I principali strumenti di comunicazione, per l’anno 2005, sono
individuati in:
coproduzioni di spazi televisivi;
campagne di sensibilizzazione ed informazione nelle scuole;
attivita’ di informazione attraverso opuscoli da distribuire
nelle pescherie, attivita’ editoriali di informazione attraverso
specifiche convenzioni stipulate con agenzie di stampa e testate
giornalistiche.
La coproduzione di spazi televisivi.
Viene confermata l’importanza strategica del mezzo televisivo che
efficacemente pone il settore all’attenzione dell’opinione pubblica,
con positivi effetti di riflesso anche sul mondo istituzionale.
Per cio’ che concerne la collaborazione, ormai pluriennale, con
la Rai si provvedera’ a adeguare i format dei tradizionali
contenitori (Lineablu, Sereno Variabile e Vivere il Mare) in funzione
delle nuove esigenze del settore e dei nuovi programmi previsti dai
palinsesti dell’emittente televisiva.
Si conferma la collaborazione con la produzione Rti per la
prosecuzione ed il potenziamento del programma «Pianeta Mare», al
fine di consolidare l’informazione verso il cittadino e gli operatori
del settore sulle problematiche del mondo della pesca e
dell’acquacoltura, del rapporto pesca/ambiente e sulla valorizzazione
del prodotto ittico.
Le coproduzioni televisive intraprese potranno rappresentare
anche un momento di collaborazione tra l’Amministrazione centrale e
le Regioni al fine di ottimizzare le risorse per il raggiungimento
degli obiettivi emergenti dal territorio.

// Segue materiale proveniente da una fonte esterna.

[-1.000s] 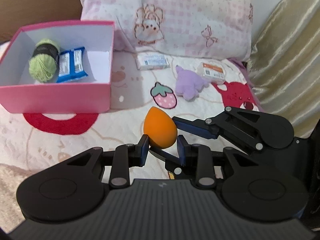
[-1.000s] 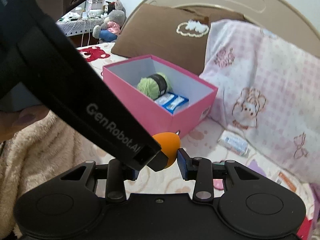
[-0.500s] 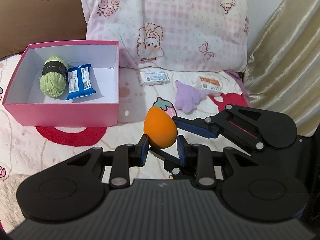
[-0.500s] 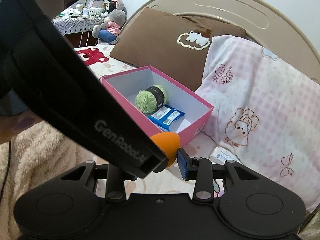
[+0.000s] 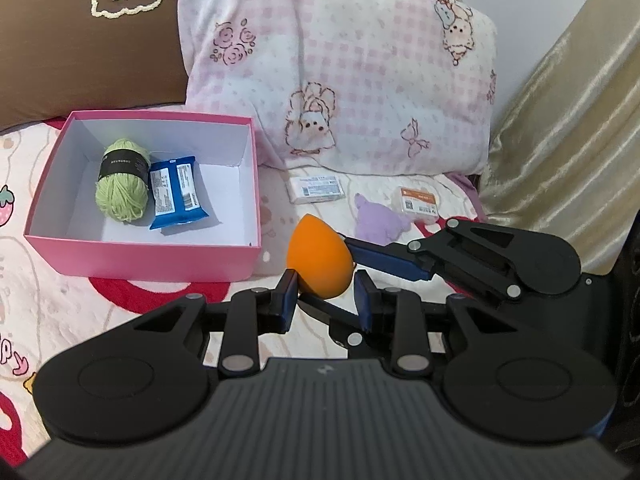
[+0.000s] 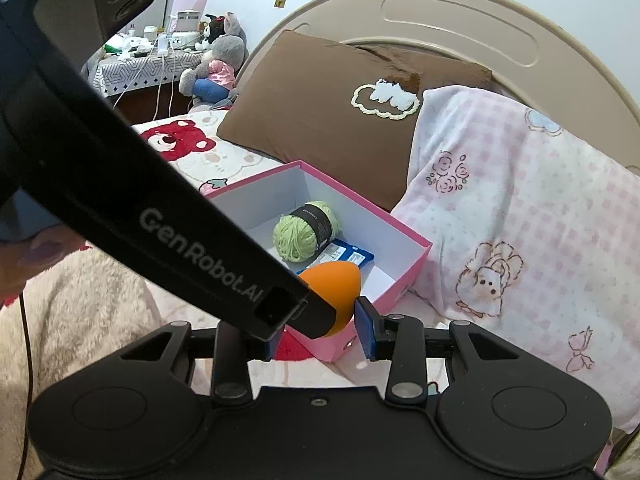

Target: Organize objects

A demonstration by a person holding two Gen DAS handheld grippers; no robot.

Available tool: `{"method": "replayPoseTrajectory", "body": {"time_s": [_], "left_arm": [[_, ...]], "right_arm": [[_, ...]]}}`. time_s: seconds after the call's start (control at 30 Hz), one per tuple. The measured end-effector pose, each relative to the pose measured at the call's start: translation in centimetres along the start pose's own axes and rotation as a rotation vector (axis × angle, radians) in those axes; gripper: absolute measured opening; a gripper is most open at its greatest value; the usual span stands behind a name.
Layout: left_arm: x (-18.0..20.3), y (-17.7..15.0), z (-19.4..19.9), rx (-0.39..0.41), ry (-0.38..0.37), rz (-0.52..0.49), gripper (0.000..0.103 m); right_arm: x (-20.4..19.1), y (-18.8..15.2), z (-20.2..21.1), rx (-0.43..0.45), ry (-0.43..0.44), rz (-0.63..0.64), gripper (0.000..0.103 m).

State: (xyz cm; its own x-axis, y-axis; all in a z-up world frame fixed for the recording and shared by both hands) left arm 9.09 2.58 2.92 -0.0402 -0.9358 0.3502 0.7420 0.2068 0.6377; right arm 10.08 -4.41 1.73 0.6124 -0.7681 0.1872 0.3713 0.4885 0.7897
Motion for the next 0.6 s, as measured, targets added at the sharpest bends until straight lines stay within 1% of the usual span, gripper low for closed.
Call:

Le campagne di sensibilizzazione ed informazione nelle scuole.
Si dara’ seguito alla campagna «Marinando» (concorsi connessi e
iniziative collaterali) rivolta, in particolare, al mondo della
scuola media inferiore, che negli scorsi anni si e’ rivelata un mezzo
efficace per sensibilizzare i giovanissimi, attraverso una azione
interattiva, sull’importanza del patrimonio marino e avvicinarli al
mondo della pesca. Al fine di dare una connotazione piu’
internazionale alla campagna saranno coinvolte scuole provenienti da
Paesi del bacino mediterraneo quale testimonianza del ruolo che da
sempre svolge il mare per la diffusione della cultura, delle
tradizioni e dei legami di fratellanza tra popolazioni pur
appartenenti a culture diverse.
Anche per le scuole medie superiori si dara’ continuita’ alla
campagna interministeriale «Vivere il Mare», individuando una sezione
specifica sulla pesca e l’acquacoltura, in quanto l’obiettivo
primario rimane quello di stimolare l’attenzione verso il settore
della pesca e dell’acquacoltura e la tutela delle risorse ittiche che
dovra’ essere realizzato attraverso l’utilizzo di strumenti
interattivi da parte degli studenti.